By: Aris Budi Wibowo
First, we need to install Keras.
In [1]:
!pip2 install keras==1.2.2
Now, we configure Keras to use Theano as default configuration. We can change it to Tensorflow if we want.
In [2]:
!mkdir -p ~/.keras
!echo '{"epsilon":1e-07,"floatx":"float32","backend":"theano","img_dim_ordering":"th"}' > ~/.keras/keras.json
Now, we are done setup Keras. Next, we restart the kernel to make Keras use the configuration that we want.
Because we want to show plots too, we need to add extra configuration in Jupyter.
In [1]:
%matplotlib inline
Define path of the data.
In [2]:
#path = "/datasets/fast.ai/dogscats/"
#path = "D:/datasets/dogscats/"
path = "D:/datasets/dogscats/sample/"
Next, we import libraries that we will use later.
In [3]:
from __future__ import division,print_function
import os,json
from glob import glob
import numpy as np
np.set_printoptions(precision=4,linewidth=100)
from matplotlib import pyplot as plt
For convenience, we already have some functions that we will use later.
In [4]:
import utils; reload(utils)
from utils import plots
Now, for simplification, we just need 7 lines of code to classify cats and dogs photos. For using VGG, we already have pretrained model. So now we just load the model.
In [5]:
batch_size = 16
In [7]:
import vgg16; reload(vgg16)
from vgg16 import Vgg16
In [8]:
vgg = Vgg16()
In [9]:
batches = vgg.get_batches(path+'train',batch_size=batch_size)

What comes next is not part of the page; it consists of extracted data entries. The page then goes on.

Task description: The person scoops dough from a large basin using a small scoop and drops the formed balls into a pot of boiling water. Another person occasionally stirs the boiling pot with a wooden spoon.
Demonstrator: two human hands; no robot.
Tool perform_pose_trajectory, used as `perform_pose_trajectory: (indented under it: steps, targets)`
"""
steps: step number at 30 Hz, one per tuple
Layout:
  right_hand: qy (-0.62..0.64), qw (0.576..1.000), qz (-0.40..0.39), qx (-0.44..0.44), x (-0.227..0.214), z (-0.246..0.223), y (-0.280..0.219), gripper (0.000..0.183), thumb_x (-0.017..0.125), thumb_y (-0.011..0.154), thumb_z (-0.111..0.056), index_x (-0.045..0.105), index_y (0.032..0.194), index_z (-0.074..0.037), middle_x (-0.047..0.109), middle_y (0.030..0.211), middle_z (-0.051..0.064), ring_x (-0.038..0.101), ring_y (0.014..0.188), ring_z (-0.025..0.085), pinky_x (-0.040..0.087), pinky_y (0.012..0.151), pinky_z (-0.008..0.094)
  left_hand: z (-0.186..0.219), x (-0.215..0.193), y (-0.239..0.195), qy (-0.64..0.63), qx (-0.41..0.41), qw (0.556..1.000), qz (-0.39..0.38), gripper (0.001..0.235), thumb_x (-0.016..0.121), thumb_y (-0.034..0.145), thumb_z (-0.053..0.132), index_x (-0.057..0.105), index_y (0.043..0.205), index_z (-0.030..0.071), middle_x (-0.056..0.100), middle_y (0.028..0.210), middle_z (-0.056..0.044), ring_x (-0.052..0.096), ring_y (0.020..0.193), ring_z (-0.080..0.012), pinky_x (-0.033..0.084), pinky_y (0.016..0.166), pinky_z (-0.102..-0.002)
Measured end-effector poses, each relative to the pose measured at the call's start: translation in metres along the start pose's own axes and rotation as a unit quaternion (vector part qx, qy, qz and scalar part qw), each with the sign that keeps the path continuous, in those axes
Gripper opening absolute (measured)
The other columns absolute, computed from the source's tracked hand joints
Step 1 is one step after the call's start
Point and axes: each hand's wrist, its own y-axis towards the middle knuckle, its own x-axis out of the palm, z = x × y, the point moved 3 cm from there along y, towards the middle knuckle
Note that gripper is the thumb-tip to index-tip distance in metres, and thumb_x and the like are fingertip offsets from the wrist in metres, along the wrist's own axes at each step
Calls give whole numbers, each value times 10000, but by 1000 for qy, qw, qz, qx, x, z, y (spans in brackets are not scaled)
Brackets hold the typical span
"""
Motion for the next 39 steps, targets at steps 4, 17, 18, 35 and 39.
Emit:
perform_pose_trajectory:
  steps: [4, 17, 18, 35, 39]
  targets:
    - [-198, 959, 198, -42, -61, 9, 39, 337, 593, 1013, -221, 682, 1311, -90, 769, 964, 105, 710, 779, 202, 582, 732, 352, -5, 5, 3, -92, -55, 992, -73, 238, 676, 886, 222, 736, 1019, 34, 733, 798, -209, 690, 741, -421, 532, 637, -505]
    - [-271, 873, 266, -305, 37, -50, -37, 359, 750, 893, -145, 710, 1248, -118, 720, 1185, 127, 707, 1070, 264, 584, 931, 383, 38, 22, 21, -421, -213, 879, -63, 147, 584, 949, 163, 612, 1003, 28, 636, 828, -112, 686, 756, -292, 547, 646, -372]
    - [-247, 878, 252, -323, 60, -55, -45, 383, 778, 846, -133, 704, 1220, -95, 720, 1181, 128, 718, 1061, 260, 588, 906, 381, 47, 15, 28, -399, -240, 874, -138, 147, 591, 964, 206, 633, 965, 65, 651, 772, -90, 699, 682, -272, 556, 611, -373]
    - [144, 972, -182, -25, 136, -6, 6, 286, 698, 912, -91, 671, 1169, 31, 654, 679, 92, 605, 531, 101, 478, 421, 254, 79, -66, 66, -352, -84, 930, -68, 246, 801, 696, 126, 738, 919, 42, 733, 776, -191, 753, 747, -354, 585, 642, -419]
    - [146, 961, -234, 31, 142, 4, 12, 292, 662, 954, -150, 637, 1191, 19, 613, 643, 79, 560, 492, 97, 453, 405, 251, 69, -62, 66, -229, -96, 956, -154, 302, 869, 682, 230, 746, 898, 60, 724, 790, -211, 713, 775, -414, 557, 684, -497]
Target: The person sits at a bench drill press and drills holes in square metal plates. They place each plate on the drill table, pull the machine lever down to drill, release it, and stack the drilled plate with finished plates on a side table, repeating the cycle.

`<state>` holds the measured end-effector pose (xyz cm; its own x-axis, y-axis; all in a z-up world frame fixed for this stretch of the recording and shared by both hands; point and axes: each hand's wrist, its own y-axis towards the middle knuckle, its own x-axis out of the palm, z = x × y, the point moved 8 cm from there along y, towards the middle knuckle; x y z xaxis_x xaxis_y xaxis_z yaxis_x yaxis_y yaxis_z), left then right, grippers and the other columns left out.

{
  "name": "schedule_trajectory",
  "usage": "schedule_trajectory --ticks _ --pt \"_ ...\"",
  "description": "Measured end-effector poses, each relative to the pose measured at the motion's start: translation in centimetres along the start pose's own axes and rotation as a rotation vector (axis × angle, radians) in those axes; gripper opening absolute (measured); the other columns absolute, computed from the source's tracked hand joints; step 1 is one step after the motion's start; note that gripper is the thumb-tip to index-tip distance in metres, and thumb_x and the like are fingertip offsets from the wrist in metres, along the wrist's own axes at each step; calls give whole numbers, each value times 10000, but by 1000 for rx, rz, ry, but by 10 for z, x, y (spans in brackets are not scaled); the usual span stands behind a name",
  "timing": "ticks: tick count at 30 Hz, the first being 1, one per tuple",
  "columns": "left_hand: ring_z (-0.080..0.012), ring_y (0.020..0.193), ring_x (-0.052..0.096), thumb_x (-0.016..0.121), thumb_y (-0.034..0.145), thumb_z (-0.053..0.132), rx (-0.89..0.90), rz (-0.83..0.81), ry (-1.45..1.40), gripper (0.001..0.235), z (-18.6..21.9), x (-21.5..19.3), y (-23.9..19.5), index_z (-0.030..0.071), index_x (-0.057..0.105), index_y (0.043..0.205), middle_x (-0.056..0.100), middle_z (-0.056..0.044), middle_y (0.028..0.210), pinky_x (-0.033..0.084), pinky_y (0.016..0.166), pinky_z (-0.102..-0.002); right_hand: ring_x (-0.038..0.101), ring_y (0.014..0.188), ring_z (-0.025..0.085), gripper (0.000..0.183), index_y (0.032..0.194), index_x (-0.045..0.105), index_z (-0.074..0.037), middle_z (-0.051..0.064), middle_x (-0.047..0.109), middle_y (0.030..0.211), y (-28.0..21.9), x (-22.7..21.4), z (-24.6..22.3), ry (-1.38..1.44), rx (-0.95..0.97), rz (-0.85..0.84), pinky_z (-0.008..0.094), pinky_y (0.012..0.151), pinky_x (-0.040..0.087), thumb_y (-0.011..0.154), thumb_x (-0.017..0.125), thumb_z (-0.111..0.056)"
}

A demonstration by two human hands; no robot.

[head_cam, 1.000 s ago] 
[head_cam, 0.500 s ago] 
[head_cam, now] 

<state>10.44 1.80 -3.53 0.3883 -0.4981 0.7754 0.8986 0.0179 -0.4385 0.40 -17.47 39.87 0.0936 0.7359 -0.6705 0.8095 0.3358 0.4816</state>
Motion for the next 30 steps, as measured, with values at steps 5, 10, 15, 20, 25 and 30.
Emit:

val_batches = vgg.get_batches(path+'valid', batch_size=batch_size)
vgg.finetune(batches)
vgg.fit(batches,val_batches,nb_epoch=10)
If you want to understand what is batch and epoch, you can read here.
Not that bad in performance since we have limited data. :) If you curious, you can use all dogs vs cats data (approx. 25000 train data vs 15000 test data) and get 97% in accuracy with only 1 epoch.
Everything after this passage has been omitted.